Another way in which I am trying to contribute to this edit is through an edition of tapestries featuring the Italian alphabet—which doesn’t include the letter J, the first letter of my name, nor K, W, X, or Y. This work is also influenced by the textiles of Arte Povera artist Alighiero Boetti, who hired Afghani and Pakistani artisans to choose the colors for and stitch dense, gridded tapestries that spelled out words or sayings in Italian.

Like Boetti, the future fabrications of this work will be with a local Italian organization based outside of Milano that trains youth who suffer from anxiety, depression, or instability at home in artisanal trades. The series is stitched into discarded silk, with blue for the ground and magenta for the characters, a choice of color which interrogates gender stereotypes.


With a relocation to France issued the recognition to the importance of the letter 'J'. This is a series of small paintings the word 'Je' as it refers to 'I'. In the French language, "je" is a very important word as it means "I" in English. It is a subject pronoun used to refer to oneself, equivalent to the first-person singular pronoun "I" in English. Here are a few examples of how "je" is used in sentences:

  1. Je suis heureux. (I am happy.)
  2. Je parle français. (I speak French.)
  3. Je vais au cinéma. (I am going to the cinema.)
  4. Je mange une pomme. (I am eating an apple.)
  5. Je t'aime. (I love you.)

"Je" is a fundamental word in French grammar and is used to express actions, feelings, states of being, and much more, serving as the starting point for constructing sentences in the first person singular form.
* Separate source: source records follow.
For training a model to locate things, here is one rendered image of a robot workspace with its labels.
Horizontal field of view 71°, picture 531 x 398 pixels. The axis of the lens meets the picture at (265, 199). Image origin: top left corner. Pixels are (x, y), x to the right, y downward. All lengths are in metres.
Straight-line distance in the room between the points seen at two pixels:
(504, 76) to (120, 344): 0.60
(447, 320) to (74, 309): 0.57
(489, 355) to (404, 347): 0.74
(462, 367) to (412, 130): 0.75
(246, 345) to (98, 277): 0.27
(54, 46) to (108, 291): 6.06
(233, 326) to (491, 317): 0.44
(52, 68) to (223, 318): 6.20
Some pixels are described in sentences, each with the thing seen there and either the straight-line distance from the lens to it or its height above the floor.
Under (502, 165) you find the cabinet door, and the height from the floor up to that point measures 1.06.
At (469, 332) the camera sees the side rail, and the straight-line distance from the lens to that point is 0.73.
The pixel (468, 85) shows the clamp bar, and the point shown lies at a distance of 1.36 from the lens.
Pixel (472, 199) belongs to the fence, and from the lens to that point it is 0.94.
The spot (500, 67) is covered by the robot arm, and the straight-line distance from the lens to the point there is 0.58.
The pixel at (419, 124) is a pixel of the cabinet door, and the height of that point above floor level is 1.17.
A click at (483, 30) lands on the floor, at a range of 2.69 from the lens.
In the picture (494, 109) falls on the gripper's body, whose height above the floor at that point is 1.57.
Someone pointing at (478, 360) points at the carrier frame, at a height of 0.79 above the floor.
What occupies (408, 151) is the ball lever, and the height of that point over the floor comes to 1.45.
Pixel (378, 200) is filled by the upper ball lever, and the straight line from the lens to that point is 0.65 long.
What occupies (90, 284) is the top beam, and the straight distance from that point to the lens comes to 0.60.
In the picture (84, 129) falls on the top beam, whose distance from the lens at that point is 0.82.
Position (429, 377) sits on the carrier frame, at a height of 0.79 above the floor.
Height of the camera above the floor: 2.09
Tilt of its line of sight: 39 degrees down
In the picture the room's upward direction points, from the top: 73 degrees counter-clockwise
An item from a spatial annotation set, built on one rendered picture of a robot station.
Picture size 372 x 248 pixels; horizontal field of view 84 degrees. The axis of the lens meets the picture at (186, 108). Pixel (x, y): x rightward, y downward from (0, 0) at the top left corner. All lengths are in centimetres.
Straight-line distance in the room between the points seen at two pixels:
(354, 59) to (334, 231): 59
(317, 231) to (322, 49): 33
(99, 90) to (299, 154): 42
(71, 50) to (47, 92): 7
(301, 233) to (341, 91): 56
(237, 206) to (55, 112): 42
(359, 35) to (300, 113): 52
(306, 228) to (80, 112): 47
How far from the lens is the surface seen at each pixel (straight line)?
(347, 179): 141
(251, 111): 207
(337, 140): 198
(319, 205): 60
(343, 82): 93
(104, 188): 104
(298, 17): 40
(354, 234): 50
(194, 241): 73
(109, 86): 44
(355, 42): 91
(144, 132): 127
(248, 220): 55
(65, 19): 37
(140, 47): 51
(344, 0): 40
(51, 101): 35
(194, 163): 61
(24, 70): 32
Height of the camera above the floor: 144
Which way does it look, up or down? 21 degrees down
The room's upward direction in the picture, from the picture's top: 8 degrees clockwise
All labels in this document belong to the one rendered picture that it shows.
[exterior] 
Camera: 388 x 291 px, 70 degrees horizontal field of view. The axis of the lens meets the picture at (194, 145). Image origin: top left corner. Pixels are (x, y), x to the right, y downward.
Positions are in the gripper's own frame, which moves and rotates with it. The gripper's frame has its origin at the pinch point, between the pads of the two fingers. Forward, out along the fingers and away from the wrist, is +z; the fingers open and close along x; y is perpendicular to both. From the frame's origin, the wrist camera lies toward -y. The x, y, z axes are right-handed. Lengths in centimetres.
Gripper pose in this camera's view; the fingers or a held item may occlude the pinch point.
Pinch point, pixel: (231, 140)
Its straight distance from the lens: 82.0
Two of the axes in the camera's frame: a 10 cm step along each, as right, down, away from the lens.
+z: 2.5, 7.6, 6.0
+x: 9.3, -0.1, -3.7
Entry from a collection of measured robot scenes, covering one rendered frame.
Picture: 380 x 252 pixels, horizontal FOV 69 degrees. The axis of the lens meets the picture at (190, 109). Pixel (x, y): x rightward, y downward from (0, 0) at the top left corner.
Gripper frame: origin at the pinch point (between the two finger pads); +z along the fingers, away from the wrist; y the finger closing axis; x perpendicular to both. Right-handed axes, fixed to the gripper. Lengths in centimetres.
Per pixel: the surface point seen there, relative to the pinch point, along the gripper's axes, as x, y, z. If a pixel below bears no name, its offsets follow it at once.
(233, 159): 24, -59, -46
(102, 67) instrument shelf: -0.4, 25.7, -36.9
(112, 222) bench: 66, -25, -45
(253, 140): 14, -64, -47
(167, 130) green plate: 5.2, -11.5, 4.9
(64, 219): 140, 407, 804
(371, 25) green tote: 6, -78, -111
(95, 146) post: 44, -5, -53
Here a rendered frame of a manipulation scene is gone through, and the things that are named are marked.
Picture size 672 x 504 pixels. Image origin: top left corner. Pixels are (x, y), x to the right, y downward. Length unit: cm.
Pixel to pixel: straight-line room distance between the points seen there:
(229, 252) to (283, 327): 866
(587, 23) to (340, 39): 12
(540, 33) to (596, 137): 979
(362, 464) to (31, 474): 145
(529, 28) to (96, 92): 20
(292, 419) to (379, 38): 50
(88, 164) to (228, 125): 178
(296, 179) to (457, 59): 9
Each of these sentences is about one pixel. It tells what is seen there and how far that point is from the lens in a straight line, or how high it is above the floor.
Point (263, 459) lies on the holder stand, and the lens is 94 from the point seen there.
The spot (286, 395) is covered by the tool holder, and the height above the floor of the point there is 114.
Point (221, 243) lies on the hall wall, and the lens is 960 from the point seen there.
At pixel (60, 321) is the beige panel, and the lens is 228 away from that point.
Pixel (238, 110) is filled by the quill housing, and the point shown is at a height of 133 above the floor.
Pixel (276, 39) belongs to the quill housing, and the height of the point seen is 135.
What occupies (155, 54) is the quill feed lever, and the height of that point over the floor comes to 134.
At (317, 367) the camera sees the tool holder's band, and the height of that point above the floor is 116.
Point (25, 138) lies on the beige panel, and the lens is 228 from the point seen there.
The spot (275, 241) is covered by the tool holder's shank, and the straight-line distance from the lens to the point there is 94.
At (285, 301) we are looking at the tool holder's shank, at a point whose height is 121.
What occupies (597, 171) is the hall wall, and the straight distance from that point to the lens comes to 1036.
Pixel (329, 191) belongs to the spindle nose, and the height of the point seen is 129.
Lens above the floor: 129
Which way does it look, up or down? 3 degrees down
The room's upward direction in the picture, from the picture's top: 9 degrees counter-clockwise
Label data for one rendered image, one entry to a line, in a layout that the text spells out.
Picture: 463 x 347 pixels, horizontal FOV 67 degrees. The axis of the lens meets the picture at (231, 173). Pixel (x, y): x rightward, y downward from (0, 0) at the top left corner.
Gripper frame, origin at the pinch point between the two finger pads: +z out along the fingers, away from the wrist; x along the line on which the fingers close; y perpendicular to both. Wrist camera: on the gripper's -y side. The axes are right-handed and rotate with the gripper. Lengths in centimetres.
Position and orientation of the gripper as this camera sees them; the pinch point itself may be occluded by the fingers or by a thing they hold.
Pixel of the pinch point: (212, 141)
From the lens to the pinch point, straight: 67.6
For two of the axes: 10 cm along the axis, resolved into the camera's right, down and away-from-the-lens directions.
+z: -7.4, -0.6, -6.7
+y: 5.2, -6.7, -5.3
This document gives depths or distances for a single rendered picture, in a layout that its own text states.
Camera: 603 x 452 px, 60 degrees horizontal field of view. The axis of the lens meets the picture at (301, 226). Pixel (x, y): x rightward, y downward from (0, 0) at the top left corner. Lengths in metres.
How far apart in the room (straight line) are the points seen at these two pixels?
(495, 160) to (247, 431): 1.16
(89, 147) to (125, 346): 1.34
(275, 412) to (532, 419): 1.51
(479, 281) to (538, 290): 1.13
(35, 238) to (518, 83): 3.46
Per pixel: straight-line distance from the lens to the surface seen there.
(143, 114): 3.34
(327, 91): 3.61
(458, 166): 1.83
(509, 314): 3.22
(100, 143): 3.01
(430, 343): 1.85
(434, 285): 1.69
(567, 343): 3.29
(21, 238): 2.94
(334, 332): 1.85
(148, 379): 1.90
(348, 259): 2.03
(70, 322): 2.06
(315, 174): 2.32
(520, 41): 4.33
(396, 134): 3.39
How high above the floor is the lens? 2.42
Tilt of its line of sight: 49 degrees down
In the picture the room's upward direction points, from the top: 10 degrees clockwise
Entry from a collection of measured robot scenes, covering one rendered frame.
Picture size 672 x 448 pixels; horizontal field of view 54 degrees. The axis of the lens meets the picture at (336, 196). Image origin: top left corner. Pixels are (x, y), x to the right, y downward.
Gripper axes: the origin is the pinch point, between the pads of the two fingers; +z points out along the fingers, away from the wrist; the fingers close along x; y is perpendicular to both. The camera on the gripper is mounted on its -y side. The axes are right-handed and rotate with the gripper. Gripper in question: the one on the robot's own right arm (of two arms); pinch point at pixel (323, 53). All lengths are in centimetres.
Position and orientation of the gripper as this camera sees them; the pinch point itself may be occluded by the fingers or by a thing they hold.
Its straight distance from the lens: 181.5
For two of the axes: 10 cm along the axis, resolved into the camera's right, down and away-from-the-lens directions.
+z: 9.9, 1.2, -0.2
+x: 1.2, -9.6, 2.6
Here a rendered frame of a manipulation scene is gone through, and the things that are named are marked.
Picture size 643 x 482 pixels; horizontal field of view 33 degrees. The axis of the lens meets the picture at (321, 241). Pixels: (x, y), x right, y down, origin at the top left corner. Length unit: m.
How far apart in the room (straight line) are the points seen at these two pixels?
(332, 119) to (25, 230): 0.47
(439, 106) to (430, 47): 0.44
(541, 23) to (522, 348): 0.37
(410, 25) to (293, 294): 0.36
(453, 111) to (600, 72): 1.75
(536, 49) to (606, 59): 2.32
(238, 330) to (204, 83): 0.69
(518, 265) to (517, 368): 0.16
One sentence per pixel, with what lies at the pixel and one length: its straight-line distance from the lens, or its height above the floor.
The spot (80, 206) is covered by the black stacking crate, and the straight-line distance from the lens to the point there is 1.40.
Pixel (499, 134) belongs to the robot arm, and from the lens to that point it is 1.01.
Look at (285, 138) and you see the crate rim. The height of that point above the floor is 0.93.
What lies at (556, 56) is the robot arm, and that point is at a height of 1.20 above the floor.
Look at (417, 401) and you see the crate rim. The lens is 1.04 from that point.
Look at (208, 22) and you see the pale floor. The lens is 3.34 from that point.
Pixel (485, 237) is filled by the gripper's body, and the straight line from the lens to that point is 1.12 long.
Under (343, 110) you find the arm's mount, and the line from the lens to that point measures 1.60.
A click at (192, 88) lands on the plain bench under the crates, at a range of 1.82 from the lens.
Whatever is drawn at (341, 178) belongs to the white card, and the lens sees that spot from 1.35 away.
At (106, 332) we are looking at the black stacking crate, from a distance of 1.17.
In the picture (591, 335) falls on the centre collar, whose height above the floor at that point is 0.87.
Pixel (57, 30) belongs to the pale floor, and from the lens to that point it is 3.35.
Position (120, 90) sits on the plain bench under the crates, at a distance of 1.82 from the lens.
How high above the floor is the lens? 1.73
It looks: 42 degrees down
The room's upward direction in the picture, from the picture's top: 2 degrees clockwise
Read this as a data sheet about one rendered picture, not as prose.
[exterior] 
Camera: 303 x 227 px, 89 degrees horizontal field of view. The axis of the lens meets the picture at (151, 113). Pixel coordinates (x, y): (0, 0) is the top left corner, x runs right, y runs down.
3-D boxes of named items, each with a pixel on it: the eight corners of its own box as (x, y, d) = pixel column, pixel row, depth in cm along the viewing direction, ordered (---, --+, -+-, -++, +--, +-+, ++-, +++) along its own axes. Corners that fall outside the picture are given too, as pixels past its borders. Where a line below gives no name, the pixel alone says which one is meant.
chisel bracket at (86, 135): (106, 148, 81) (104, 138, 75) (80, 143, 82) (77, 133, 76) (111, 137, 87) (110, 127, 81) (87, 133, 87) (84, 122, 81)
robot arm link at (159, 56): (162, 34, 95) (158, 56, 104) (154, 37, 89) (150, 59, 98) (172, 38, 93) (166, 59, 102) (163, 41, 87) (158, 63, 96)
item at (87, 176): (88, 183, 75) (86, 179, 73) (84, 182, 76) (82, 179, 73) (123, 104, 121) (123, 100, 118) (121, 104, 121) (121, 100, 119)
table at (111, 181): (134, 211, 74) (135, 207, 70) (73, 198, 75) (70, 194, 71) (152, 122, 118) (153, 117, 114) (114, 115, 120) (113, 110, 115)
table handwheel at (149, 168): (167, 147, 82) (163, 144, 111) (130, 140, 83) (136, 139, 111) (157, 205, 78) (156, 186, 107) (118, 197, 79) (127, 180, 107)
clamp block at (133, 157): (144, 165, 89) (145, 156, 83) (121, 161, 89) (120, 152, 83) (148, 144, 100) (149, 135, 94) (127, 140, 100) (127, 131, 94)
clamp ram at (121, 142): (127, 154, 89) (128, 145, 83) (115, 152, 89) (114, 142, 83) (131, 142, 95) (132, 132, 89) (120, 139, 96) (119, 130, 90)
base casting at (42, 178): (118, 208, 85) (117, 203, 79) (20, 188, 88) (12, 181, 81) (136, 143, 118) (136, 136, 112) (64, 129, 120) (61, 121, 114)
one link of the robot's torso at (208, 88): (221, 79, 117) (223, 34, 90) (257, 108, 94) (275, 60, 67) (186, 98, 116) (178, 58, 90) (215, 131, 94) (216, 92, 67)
In part, this series joins a tradition of artists challenging the totalitarianism of the Roman script. Argentine artist Leandro Katz, for example, has done several works surrounding the Spanish-language letter Ñ.

French Alphabet

The French alphabet is also based on the Latin alphabet but includes several diacritics and additional letters compared to the English alphabet. The French alphabet consists of 26 letters, including the letter "J."

Here is the complete French alphabet: A, B, C, D, E, F, G, H, I, J, K, L, M, N, O, P, Q, R, S, T, U, V, W, X, Y, Z

In French, the letter "J" is pronounced as /ʒ/, representing a voiced postalveolar fricative sound.